Зримая и захватывающая красота похожих на праздники будней и подобных волшебным сказкам праздников не одна захватывает воображение Ватто.
Люди разных общественных положений, разного образования — от откупщиков до философов, от ученых до вельмож — вступают здесь в почти демократические беседы. Наконец-то блеск ума хоть отчасти теснит блеск родовых гербов, правда, уже потускневших рядом с сиянием золота богатеющих буржуа. Было бы преувеличением сказать, что аристократия и буржуазия действительно сближались друг с другом, но в доме незнатного, однако образованного и знающего толк в искусстве миллионера волей-неволей сглаживались прежде непримиримые противоречия.
Мыслитель, способный занять внимание не праздных слушателей, знаток искусства, умеющий угадать происхождение геммы или старой гравюры, остроумная собеседница, читавшая и размышлявшая над прочитанным, поэт, ученый, музыкант становились здесь центрами внимания. Быть может, именно здесь проницательные вельможи начинали испытывать беспокойство, теряя представления о прежних незыблемых границах сословий, и уносили в родовые особняки неясную, но ощутимую тревогу.
Трудно представить себе Ватто участником этих бесед, полных намеков, продуманных недоговоренностей, блестящей эрудиции и иронических споров.
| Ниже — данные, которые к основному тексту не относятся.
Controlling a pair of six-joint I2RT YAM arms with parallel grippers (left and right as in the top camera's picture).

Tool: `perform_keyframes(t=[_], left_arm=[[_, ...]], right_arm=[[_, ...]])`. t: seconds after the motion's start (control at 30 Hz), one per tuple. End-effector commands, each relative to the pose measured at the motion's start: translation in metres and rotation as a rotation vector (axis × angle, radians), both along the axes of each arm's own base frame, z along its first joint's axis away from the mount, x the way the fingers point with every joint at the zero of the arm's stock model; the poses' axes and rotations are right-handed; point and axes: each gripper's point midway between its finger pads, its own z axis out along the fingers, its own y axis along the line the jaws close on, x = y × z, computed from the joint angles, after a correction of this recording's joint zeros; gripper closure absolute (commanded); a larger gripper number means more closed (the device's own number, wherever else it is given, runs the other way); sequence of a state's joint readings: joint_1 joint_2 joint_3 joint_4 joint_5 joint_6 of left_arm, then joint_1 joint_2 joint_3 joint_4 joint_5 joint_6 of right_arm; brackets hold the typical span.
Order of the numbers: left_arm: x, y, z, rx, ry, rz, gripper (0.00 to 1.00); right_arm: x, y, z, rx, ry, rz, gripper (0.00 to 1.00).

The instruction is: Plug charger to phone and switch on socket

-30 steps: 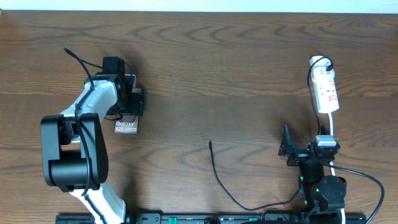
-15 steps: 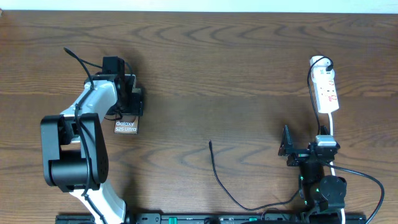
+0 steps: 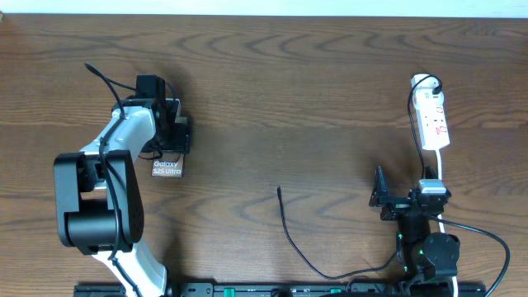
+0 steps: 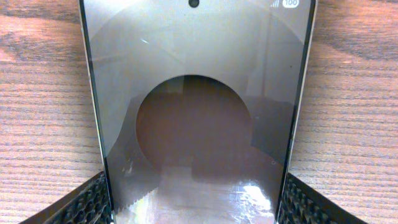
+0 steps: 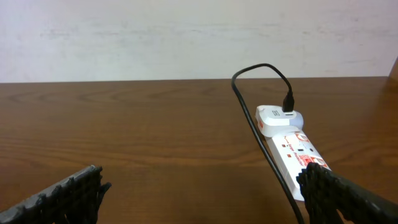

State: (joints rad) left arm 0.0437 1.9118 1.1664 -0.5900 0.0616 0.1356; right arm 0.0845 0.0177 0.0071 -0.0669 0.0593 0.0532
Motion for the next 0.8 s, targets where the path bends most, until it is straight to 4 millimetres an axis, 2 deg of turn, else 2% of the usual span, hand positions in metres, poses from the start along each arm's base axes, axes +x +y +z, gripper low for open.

Он слушал и смотрел, старясь понять эту «странность», эту диковинную смесь характеров и манер в обрамлении любимых им картин и статуй, быть может, даже больше смотрел, нежели слушал, поскольку мир раскрывался ему прежде всего в зримом своем обличье.
Он поселился у Кроза как раз в пору, когда стремительно менялись нравы, и он впитывал в себя эту новую, густо насыщенную истонченной мыслью атмосферу. Наблюдательный перс Монтескье писал, что «верхом остроумия считается умение всюду находить тонкость и открывать множество очаровательных черточек в самых обыденных вещах». Сошлемся и на Мерсье, писавшего хоть и много позже, но точно определившего состояние человека, находящегося в положении Ватто на празднествах у Кроза: «Нет ничего приятнее, если можно так выразиться, прогулки среди мыслей окружающих людей. Тогда видишь, как часто платье человека говорит больше, чем сам человек; как иной отвечает не на вашу мысль, а на свою собственную, и отвечает вам от этого только лучше. Жест, заменяющий слово, бывает порой замечательно выразителен. На помощь недостатку памяти и начитанности приходит тысяча частных мелочей, и общество, в котором вы вращаетесь, лучше любой книги обучит вас знанию людей и мира».
Только здесь, у Кроза, Ватто соприкоснулся не с людьми, но с их общением, с теми нитями переплетенных теснейшим образом интересов людей разных характеров, разной культуры, разного общественного положения. Было бы преувеличением видеть в обществе, что собиралось у Кроза, подобие салонов времени энциклопедистов, самые серьезные рассуждения служили скорее удовольствию, нежели формулированию далеко идущих программ. Но страсть к нескончаемым развлечениям, ставшим единственной целью наблюдаемых Ватто людей, была, наверное, удивительной для художника, проводившего дни в напряженной работе.
Читатель не должен думать, что Ватто осуждал праздность, сословие умных бездельников воспринималось в ту пору как естественная часть общества. Но эта пылкая растрата интеллектуальных и эмоциональных сил на тончайшие беседы и споры с отсутствием какой бы то ни было цели, это печальное эпикурейство рождало в нем если не глубокие размышления, то интуитивное творческое беспокойство. Нечто бесконечно хрупкое видится в этих веселых, куда более здоровых, чем он сам, людях.
И при этом он словно проходит мимо парадоксального открывшегося ему мира.